Working principles of input DMA

Depiction of radar data in Radar Memory

In radar applications data can often be ordered in three dimensions: multiple samples taken along a frequency sweep, multiple subsequent frequency sweeps (ramps), and data recorded by multiple antennas. To account for these three dimensions of data in Radar Memory, the schematic shown in

Figure 2

is used to represent the flat 1D data array stored in Radar Memory. The two left columns are used as indices for – depending on context – antenna, ramp or sample index.

For better understanding concrete values are depicted while these can be adapted to each dedicated use case. The values used are summarized in

Table 1

.

Table 1. Parameters and values of radar data dimensions used in this document

Parameter

Symbol

Value

Number of samples per ramp

Nsamples

1024

Number of antennae

Nant

4

Number of ramps

Nramps

128

Number of range bins after 1 st FFT

Nrangeb

512

Figure 2. Structure of radar data in Radar Memory


Note: The marked memory location (orange square) corresponds to (ramp 1-antenna 0-sample 0).

Using EMEM input

The input DMA operates either with the RIF or the Radar Memory (EMEM) as data source (compare

Figure 1

). This section describes the use of EMEM data as input.

The input DMA engine is designed to perform data transfers from Radar Memory to the SPU processing pipeline using address offsets from a configurable base address. Data is read from Radar Memory in 256-bit words and the input DMA can read 256 bits of data every two clock cycles.

In order to access data in Radar Memory the three dimensionional structure is accounted for by three configurable loops that generate the address offset from the configured base address:

  • Three offset values (two configurable and one that has to be set to sample size)

  • Three configurable repeat values

These three nested loops allow rotation of the 3-dimensional data cube when the SPU is loading data from or writing data to the EMEM. The offsets are used in a “bin loop”, an “inner loop” and an “outer loop” processing flow. The inner loop can potentially be executed multiple times for each execution of the outer loop and the bin loop can be executed multiple times for each execution of the inner loop.

Code Listing 1

shows how the address offset is calculated from loop parameters.

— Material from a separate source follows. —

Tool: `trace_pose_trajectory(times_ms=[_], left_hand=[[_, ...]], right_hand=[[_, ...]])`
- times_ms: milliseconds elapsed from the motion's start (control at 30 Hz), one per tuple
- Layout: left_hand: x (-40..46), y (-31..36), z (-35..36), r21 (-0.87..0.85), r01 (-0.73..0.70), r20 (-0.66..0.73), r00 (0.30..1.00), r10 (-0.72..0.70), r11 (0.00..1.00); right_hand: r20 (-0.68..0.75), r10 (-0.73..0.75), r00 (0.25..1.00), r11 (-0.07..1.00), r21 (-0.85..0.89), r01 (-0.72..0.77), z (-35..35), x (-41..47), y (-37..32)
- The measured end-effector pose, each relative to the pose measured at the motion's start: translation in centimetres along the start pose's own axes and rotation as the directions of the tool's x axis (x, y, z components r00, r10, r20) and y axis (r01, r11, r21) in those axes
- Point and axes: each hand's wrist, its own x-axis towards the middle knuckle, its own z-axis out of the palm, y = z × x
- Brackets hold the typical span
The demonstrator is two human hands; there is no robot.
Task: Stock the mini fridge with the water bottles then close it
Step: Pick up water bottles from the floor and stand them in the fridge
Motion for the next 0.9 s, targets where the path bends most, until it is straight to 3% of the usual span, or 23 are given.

Code Listing 1 Pseudocode illustrating the calculation of the adress offset from loop parameters

001	/* loop parameters (Input DMA configuration parameters bold)
002 adroffset: address offset
003 ol_cnt: outer loop counter
004 olr: outer loop maximum repeat value
005 ilo: outer loop offset
006 il_cnt: inner loop counter
007 ilr: inner loop maximum repeat value
008 olo: inner loop offset
009 bl_cnt: bin loop counter
010 blr: bin loop maximum repeat value
011 blo: bin loop offset
012 */
013 for(ol_cnt=0;ol_cnt<olr;ol_cnt++){
014 for(il_cnt=0;il_cnt<ilr;il_cnt++){
015 for(bl_cnt=0;bl_cnt<blr;bl_cnt++){
016 adroffset = blo*bl_cnt + ilo*il_cnt + olo*ol_cnt
017 }
018 }
019 }

Example data read for first stage (range) FFT

This section provides an example where the bin loop offset is set to sample size. Note that examples in Sections

Example data read for first stage (range) FFT

,

Example data read for second stage (Doppler) FFT: How to use transpose read

, and

Setting inner loop offset to sample size

differ with respect to which loop is being set to sample size. The mandatory settings for addressing mode, processing mode and number of blocks described in each section also apply in cases of different concrete settings of e.g., number of ramps and in cases where the other two loops are switched.

In order to provide loop offset and loop repeat configuration parameters (

Table 2

) for performing a range FFT refer to the structured drawing in

Figure 3

. In this case, the bins in Radar Memory to be used as consecutive input bins for each FFT dataset are stored in consecutive addresses in Radar Memory hence, each 256 bit read fetches multiple samples for the same FFT, e.g., four, eight, or sixteen bins depending on the precision of the data used. Note that in the value of inner and outer loop offset the number of samples and the number of antennae needs to be considered.

Table 2. Example loop offset and loop repeat configuration parameters (related to Figure 2 )

Name

Abbreviation

Value

Bin loop offset

blo

sample size in bytes

Inner loop offset

ilo

Nsamples

Outer loop offset

olo

Nsamples×Nant

Bin loop repeat

blr

Nsamples

Inner loop repeat

ilr

Nant

Outer loop repeat

olr

Nramps

As consecutive samples to be used as inputs to the FFT are stored in consecutive addresses in Radar Memory address transposition is not required and the linear addressing mode must be selected. Bandwidth optimisation is not needed in this mode as all data fetched in a 256 bit read is used in the same FFT dataset (compare illustration in

Figure 3

). For details on address transposition and bandwidth optimization refer to Section

Example data read for second stage (Doppler) FFT: How to use transpose read

.

Figure 3. Radar data structure in Radar Memory prior to range FFT


Note: All data fetched in a 256 bit read is used in the same range FFT dataset.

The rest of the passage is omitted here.